JAMES AND THE GIANT BARN

James and the Giant Barn

 

Cause for concern was raised from moderately exciting to the feeling  Captain Scott must have had on his last trundle home. Not that when the snare-drum was struck it sounded naturally bad, the problem was, every time Nick placed stick to skin the sound went on a voyage. The entire voyage lasted about fifteen seconds and involved calling in on every reflective nook and polished concrete cranny. Each strike was a cannon blast rattling around empty city streets during urban warfare. I've had my fair share of odd gigs, the Swiss swimming pool adventure springs to mind, and this must be added to the register of curious sonic scenarios.

As far as prestigious venues go, you can't trump Wembley Stadium on the trumping scale. Built for the British Empire Exhibition in the 1930's, it's the Cathedral of Football and famous the world over, but for an Englishman it's the House of Football. I've never leant towards football. I think I must have been about 13; my class mates would take to the field for a kick-about where I would join in with all the elegance of a crazy, gigantic inflatable person you'd see outside a carwash with frantic arms like seaweed in a storm. For me, music was my unique véritable chérie, so what better way to celebrate my curious irony than by sitting on the can, in the England dressing room, pondering who's natural functions have greeted this very porcelain throne.

   

James were special guests of The Killers, both of whom were having their first Wembley adventure and this was my first trip to the new stadium. I must admit I was excited. I don't get giddily excited about venues these days, the air of excitement normally blows in around show time, but here the weather was on the turn early.

Soundcheck was hard. Besides the length of the snare-drum, mix position was to one side and therefore the middle of the auditorium was a short taxi-ride away. Normally a good meander is in order, but this commute required a different tactic. Like an aroused chimp collecting bananas, I leapt over puddles gathered in the plastic flooring, that covered the hallowed ground, toward the centre of the auditorium. There were two reasons for my briskness; the first, to removed myself from the infernal clattering cause by the sound coming back from all sides of the stadium, and the second was to make sure I'd get back to mix position before the song finished.

Then as soon as soundcheck had started, it was all over in the wink of an anti-climax. It felt very similar to that feeling you get as you look down at the beautiful, cresting sea aboard a ship, then catch a glimpse of your wallet fall to its watery grave. With a look, not unlike the one you pull when you find a hair in the custard, I tried to reassure myself that it would sound better when the punters were in.

The venue started to fill quickly once the doors were open. It looks far bigger with people in it. The atmosphere was like Christmas, just instead of excited  children, it thronged with exhilarated middle-aged women. The sun was still committed to the day as James entered the stage to a genuinely warm welcome. The wonderful thing about mixing a band like James, in support, is a forty-five minute set is full of hits. With such a great catalogue of songs it's hard not to get inspirited by the whole pursuit. I was so busy referencing my mix in the last sanctuary of clarity, my headphones, that I had taken my attention away from the increasingly reddening decibel meter.

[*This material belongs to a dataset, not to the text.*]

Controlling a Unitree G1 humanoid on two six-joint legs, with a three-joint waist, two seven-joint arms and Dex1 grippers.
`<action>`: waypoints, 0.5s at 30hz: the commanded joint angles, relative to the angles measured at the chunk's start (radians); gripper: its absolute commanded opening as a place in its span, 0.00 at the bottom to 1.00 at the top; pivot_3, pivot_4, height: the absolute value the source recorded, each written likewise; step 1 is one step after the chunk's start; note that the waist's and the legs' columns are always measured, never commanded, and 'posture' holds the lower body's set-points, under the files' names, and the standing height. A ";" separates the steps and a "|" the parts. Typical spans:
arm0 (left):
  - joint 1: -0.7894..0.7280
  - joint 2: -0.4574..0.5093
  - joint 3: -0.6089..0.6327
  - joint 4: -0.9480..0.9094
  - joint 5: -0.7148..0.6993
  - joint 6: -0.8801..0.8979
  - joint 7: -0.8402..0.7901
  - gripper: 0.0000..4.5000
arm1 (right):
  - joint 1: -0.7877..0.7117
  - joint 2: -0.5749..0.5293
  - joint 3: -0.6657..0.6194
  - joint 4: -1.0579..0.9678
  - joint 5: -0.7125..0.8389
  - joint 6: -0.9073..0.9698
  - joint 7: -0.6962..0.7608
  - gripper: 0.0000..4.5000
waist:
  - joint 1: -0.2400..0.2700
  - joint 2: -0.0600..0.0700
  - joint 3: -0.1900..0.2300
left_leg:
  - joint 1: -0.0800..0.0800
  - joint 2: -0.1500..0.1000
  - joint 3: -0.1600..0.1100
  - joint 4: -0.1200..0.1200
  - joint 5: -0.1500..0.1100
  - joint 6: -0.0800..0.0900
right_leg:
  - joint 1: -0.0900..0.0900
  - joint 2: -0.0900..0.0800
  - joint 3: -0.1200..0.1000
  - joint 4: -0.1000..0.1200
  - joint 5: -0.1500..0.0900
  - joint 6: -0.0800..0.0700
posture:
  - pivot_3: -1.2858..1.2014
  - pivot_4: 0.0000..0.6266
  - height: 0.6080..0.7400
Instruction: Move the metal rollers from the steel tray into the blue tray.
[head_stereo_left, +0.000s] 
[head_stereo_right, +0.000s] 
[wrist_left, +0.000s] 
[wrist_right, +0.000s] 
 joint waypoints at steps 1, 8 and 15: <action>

As a twig on life's restless river, there are instances where life gets a little choppy; like running out of biscuits or brandy. This was one of those occasions, except the biscuit barrel was still pretty well stocked, it was the barrel of decibels that just had crumbs left. I'm sure most of us audio-folk share a similar view on the Constabulary of Noise Control; a petulant use of time and energy. They're more like audio accountants really. Armed with a clipboard, a microphone and an official looking badge, I was confronted by a sound constable and with my barrel crossing the boarder into empty, the outlook was bleak.

I wouldn't consider myself to be a loud mixer, and mixing James, who's fans age between Justin Bieber and Yoda, there isn't really a need to cause unnecessary bowl movements. The constable's brow corrugated upward in a disapproving glance that extended down the nose towards me. We Swallow's know how to handle these situations with dignity and grace without becoming subservient to these vacuums of enjoyment. On reflection my own petulance was a touch hasty. Besides my personal view on the accuracy of such measurements, the retraction of the main fader calmed the clattering sound and the harshness was slightly curbed.

Mixing a band in Wembley Stadium is like doing two shows at the same time inside a Roland RE-201, where the walls are polished tin and the performances are only 10 seconds apart. Because the space is huge the natural acoustic tends toward a voluptuous echo rather than reverberation. I found myself, counter intuitively, adding reverb to the mix, faintly softening the end result. Reducing the density and diffusion often helps stick the artificial reverb to the natural acoustic of the space.

It irks when shows like this happens in just an instant. Each minute seems like a second, and then the enviable happens.

'Thank you! Goodnight!'

Interlude biscuits and squash anyone?